How Do We Plan? The Role of RG

As defined by Vacha-Haase (1998), RG is a method that helps characterize the reliability estimates for multiple administrations of a given instrument. Vacha-Haase further described RG as an extension of validity generalization (Schmidt and Hunter, 1977; Hunter and Schmidt, 1990) and stated that RG “characterizes (a) the typical reliability of scores for a given test across studies, (b) the amount of variability in reliability coefficients for given measures, and (c) the sources of variability in reliability coefficients across studies” (p. 6). RG assesses the variability in reliability estimates and helps identify how sample characteristics and sampling design impacts reliability estimates.

In a meta-analysis of 47 RG studies, Vacha-Haase and Thompson (2011) found that the average of the coefficient alpha means from these studies was 0.80 (SD = 0.09) with a range from 0.45 to 0.95. These results illustrate the extent to which reliability estimates can vary across studies, and in this case, across instruments. Because any given RG study quantifies the variation of reliability across studies for a given instrument, the results empirically demonstrate that the phrases “the reliability of the test” and “the test is not reliable” are inappropriate and that reliability is a property inured to data, not instrumentation (Thompson and Vacha-Haase, 2000, p. 175).

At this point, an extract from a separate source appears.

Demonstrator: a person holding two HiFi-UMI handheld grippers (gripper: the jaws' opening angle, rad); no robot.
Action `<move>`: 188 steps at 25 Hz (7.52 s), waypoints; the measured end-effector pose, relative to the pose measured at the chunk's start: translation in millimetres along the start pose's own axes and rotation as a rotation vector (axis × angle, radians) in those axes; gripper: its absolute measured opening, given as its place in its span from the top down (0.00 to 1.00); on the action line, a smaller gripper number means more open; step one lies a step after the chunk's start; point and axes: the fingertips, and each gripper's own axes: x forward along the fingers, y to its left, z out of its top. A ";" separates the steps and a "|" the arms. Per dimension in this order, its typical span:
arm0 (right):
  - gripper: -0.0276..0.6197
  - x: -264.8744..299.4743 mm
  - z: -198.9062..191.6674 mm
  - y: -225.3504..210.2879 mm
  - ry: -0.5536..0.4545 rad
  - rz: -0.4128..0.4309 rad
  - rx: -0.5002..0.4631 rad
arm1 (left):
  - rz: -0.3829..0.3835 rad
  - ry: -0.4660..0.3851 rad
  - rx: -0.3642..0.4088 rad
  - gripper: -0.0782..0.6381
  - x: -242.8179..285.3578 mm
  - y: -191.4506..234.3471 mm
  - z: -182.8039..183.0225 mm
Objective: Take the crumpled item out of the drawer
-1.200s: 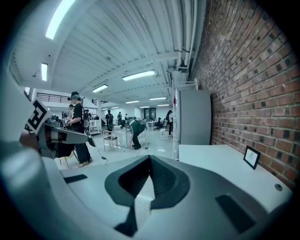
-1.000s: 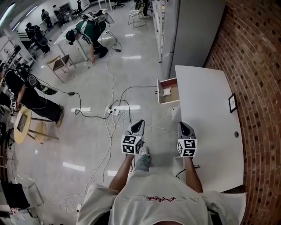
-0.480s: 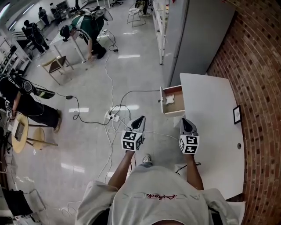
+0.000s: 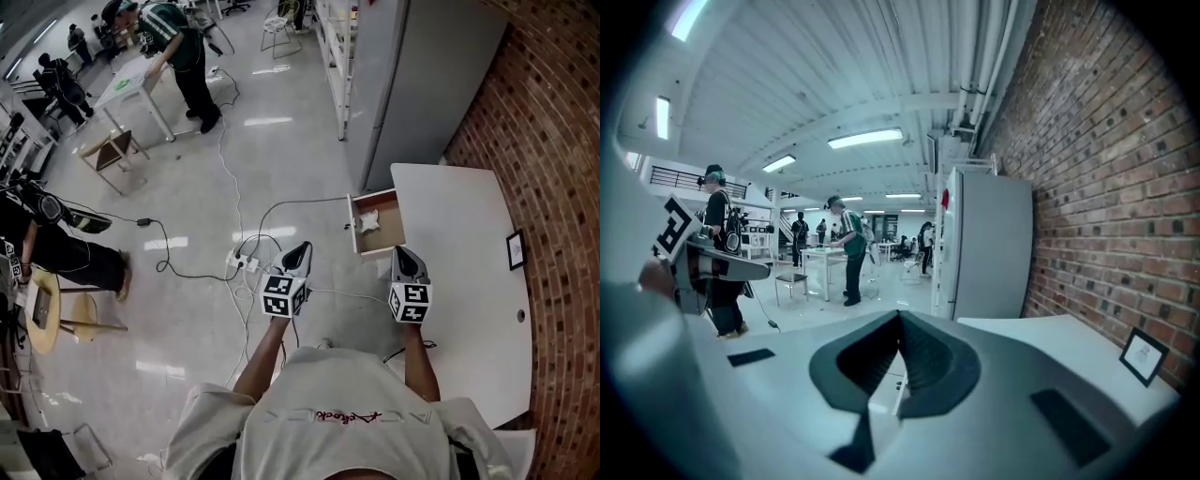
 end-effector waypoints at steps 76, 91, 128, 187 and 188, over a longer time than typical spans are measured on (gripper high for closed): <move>0.94 269.7 -152.6 -101.4 0.386 0.159 0.157 | 0.016 0.380 -0.141 0.88 312.1 76.3 -106.0; 0.94 282.7 -270.5 -67.6 0.565 0.088 0.184 | -0.104 0.490 -0.204 0.88 313.6 91.9 -222.5; 0.78 383.1 -448.9 -112.2 1.042 0.229 -0.747 | -0.080 0.543 -0.264 0.88 312.6 142.4 -338.9; 0.94 356.3 -270.5 -80.7 0.476 -0.049 0.034 | -0.043 0.438 -0.218 0.88 315.9 147.3 -269.0; 0.94 358.5 -263.0 -79.8 0.461 -0.040 0.055 | -0.036 0.431 -0.214 0.88 317.1 148.3 -261.8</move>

Results from RG studies also provide empirical evidence that reliability estimates can vary according to sample characteristics. In their meta-analysis, Vacha-Haase and Thompson (2011) found that “the most commonly used predictor variables included gender (83.3% of the 47 RG studies), sample size (68.8%), age in years (54.2%), and ethnicity (52.1%)” (p. 162). Upon evaluating predictor variables across studies, they found number of items and the sample SD of scale scores to be noteworthy, as well as age and gender. However, as is true with all analyses Vacha-Haase and Thompson’s review was contingent on the independent variables included in the models, as variable omission can impact results (cf. Pedhazur, 1997).

Using RG to Plan

While RG studies demonstrate the importance of assessing reliability estimates for the data in hand, they can also help researchers make educated decisions about the design of future studies. Researchers typically devote considerable energies toward study design because a poorly designed study is likely to produce results that are not useful or do not provide reliable answers to research questions. When data need to be collected from study participants, researchers must determine the most suitable instrument and should consult existing literature to understand the relationship between the reliability of the data to be measured and the population of interest. When available, an RG study can help guide researchers in the instrument selection process. By consulting reliability estimates from published reports, researchers can form hypotheses about whether or not reliability estimates will be acceptable given their sample and testing conditions.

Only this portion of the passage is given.